## WHAT IS EXPECTED
From the listing below, copy only the lines from the line that contains "outline of the left arm" to the line that contains "Located for you", counting those two lines as part of the copy.

*** RECORD EXTRACTS Section Begins ***

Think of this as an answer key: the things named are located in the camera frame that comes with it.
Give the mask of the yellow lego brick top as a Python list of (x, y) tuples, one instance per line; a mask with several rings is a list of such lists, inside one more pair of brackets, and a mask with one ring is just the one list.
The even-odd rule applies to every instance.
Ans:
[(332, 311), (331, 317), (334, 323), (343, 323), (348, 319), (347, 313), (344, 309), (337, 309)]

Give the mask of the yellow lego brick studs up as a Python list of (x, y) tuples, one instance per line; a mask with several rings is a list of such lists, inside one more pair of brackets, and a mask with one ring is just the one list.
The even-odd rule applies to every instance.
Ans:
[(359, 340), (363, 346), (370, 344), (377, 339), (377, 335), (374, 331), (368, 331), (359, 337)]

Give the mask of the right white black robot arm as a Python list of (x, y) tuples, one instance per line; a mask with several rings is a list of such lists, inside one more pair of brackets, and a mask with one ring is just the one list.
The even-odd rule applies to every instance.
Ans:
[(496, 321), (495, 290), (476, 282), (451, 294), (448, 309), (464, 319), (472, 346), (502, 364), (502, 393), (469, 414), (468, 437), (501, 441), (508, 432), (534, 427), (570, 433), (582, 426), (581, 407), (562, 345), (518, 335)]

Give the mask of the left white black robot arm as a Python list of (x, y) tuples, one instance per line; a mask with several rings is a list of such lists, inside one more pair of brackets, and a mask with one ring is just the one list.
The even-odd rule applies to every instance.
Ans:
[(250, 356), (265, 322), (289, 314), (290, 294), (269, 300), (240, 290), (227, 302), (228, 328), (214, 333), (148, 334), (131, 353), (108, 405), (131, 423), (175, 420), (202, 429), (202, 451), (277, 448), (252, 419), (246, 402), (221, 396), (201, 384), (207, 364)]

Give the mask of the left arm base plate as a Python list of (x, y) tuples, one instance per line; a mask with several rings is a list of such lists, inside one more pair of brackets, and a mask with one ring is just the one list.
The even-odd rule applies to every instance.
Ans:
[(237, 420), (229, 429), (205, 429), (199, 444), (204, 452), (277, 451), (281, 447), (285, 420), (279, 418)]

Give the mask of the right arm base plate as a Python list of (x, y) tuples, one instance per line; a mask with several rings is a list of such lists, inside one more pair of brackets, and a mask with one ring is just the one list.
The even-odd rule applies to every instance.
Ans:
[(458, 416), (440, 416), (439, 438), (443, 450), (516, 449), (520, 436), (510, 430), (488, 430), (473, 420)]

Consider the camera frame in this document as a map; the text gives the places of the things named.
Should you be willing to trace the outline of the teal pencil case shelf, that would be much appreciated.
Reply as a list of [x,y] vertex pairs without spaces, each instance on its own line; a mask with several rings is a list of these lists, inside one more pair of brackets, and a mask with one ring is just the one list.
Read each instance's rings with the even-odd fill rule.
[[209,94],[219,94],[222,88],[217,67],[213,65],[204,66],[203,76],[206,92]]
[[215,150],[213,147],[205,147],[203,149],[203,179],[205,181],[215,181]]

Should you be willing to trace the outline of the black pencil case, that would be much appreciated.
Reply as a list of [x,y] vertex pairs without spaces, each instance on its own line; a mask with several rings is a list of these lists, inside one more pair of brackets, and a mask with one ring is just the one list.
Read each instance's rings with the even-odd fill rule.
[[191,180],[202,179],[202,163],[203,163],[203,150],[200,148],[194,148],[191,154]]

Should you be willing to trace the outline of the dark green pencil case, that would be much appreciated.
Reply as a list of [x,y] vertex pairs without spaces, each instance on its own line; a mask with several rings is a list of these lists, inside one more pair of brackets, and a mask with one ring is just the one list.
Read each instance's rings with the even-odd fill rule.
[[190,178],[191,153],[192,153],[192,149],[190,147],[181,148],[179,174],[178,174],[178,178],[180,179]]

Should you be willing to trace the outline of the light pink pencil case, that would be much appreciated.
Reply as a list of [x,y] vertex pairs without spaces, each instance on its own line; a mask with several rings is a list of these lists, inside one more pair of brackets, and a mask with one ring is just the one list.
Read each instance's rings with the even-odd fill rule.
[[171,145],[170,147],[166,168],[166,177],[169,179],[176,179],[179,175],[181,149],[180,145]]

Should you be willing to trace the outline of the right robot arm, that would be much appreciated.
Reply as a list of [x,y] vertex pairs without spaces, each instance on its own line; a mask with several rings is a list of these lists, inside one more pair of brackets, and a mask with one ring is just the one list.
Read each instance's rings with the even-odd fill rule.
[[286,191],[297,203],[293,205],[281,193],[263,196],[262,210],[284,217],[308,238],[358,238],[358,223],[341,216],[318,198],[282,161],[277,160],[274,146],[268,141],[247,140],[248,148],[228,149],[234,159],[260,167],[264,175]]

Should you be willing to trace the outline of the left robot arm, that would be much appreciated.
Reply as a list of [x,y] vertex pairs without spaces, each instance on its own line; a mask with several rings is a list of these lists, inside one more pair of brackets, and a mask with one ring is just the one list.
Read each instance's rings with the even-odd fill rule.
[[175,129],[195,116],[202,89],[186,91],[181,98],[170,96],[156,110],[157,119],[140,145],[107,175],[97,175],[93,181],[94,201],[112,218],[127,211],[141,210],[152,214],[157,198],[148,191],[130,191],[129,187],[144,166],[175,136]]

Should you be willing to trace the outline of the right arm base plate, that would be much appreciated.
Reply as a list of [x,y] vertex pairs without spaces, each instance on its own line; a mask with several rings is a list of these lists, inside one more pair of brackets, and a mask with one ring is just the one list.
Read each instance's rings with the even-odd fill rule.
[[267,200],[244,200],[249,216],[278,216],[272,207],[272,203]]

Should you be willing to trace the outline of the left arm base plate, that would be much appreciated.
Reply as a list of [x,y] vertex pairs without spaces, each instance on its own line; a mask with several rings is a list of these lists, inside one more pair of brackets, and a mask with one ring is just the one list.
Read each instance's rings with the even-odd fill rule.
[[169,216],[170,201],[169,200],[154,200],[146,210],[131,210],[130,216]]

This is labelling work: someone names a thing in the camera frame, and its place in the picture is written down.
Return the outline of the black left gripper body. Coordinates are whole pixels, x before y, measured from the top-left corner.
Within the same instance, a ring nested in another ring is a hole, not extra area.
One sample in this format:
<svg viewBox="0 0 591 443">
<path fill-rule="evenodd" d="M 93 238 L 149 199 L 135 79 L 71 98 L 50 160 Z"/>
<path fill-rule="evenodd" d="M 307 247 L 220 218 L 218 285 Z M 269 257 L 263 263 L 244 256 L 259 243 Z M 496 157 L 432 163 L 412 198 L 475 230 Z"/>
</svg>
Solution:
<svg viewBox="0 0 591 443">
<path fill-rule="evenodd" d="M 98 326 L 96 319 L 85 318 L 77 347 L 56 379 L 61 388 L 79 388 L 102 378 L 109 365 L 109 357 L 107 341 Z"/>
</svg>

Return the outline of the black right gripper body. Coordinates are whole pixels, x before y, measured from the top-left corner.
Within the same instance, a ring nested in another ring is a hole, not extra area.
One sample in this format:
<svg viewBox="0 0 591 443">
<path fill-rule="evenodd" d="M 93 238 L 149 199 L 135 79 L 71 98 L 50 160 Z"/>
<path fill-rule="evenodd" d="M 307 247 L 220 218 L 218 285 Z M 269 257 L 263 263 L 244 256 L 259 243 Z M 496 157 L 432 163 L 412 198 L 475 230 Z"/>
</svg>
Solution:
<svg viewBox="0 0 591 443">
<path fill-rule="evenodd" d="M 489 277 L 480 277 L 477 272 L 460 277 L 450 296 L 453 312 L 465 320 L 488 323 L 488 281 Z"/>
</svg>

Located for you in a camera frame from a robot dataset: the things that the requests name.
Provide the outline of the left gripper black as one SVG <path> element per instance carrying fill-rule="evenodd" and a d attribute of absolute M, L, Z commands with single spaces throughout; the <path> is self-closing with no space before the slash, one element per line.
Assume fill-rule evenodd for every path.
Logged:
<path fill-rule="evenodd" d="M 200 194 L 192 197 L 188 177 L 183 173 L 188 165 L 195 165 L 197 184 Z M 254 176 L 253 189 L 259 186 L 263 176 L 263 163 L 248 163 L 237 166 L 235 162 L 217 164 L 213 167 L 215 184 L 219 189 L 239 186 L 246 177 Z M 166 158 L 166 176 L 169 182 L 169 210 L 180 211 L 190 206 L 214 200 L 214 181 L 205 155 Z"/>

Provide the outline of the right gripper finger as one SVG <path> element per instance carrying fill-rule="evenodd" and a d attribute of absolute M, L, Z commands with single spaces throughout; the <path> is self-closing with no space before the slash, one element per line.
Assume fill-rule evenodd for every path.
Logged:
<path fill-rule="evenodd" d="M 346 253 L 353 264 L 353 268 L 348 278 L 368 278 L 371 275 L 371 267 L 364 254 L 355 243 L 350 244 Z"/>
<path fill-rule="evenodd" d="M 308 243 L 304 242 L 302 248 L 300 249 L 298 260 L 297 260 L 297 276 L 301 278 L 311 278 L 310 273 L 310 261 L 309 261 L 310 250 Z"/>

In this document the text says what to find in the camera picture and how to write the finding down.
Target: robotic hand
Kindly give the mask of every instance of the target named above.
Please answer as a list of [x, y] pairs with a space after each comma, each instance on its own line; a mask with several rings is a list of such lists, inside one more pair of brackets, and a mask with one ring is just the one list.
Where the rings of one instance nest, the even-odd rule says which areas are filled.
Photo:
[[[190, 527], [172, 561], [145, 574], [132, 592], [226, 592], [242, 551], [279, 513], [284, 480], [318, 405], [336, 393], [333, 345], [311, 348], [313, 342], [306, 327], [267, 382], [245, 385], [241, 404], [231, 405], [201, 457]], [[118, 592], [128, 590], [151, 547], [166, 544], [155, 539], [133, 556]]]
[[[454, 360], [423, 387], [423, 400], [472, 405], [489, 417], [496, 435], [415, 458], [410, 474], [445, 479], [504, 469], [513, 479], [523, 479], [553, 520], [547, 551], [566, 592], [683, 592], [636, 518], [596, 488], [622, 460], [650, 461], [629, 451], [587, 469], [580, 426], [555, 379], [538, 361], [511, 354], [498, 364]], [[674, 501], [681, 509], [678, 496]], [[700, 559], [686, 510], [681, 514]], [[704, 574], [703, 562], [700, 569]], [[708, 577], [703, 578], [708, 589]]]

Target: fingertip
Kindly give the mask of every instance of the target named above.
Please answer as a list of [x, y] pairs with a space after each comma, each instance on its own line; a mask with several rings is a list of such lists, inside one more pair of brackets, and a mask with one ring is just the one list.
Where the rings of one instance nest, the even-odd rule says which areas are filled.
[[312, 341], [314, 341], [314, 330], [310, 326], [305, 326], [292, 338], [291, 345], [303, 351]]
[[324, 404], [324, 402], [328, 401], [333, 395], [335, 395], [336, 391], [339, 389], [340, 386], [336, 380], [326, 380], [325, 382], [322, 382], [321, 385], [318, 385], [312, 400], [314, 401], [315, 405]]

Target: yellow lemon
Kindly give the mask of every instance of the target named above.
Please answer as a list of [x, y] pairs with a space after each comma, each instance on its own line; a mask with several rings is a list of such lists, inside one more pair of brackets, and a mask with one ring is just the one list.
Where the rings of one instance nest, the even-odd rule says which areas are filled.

*** RECORD EXTRACTS Section Ends ***

## PROBLEM SOLUTION
Should you be willing to trace the outline of the left arm base plate, that would be much appreciated.
Reply as a list of [x,y] vertex pairs without spaces, each instance on its own line; a mask with several rings is a list of these lists, inside one more pair of brackets, and a mask with one ring is just the one list.
Read each instance's rings with the even-odd fill rule.
[[169,216],[170,201],[169,200],[154,200],[146,210],[131,210],[130,216]]

This is labelling work: someone names a thing in the camera frame, and its place in the picture is written down.
Return the outline of the black left gripper body. Coordinates are whole pixels, x before y, measured from the top-left corner.
Within the same instance, a ring nested in another ring is a hole, not extra area.
One sample in this format:
<svg viewBox="0 0 591 443">
<path fill-rule="evenodd" d="M 93 238 L 149 199 L 135 79 L 71 98 L 50 160 Z"/>
<path fill-rule="evenodd" d="M 307 247 L 220 218 L 218 285 Z M 269 257 L 263 263 L 244 256 L 259 243 Z M 496 157 L 432 163 L 412 198 L 475 230 Z"/>
</svg>
Solution:
<svg viewBox="0 0 591 443">
<path fill-rule="evenodd" d="M 98 326 L 96 319 L 85 318 L 77 347 L 56 379 L 61 388 L 79 388 L 102 378 L 109 365 L 109 357 L 107 341 Z"/>
</svg>

Return the outline of the black right gripper body. Coordinates are whole pixels, x before y, measured from the top-left corner.
Within the same instance, a ring nested in another ring is a hole, not extra area.
One sample in this format:
<svg viewBox="0 0 591 443">
<path fill-rule="evenodd" d="M 93 238 L 149 199 L 135 79 L 71 98 L 50 160 Z"/>
<path fill-rule="evenodd" d="M 307 247 L 220 218 L 218 285 Z M 269 257 L 263 263 L 244 256 L 259 243 Z M 496 157 L 432 163 L 412 198 L 475 230 Z"/>
</svg>
Solution:
<svg viewBox="0 0 591 443">
<path fill-rule="evenodd" d="M 489 277 L 480 277 L 477 272 L 460 277 L 450 296 L 453 312 L 465 320 L 488 323 L 488 281 Z"/>
</svg>

Located for you in a camera frame from a robot dataset: the things that the requests name.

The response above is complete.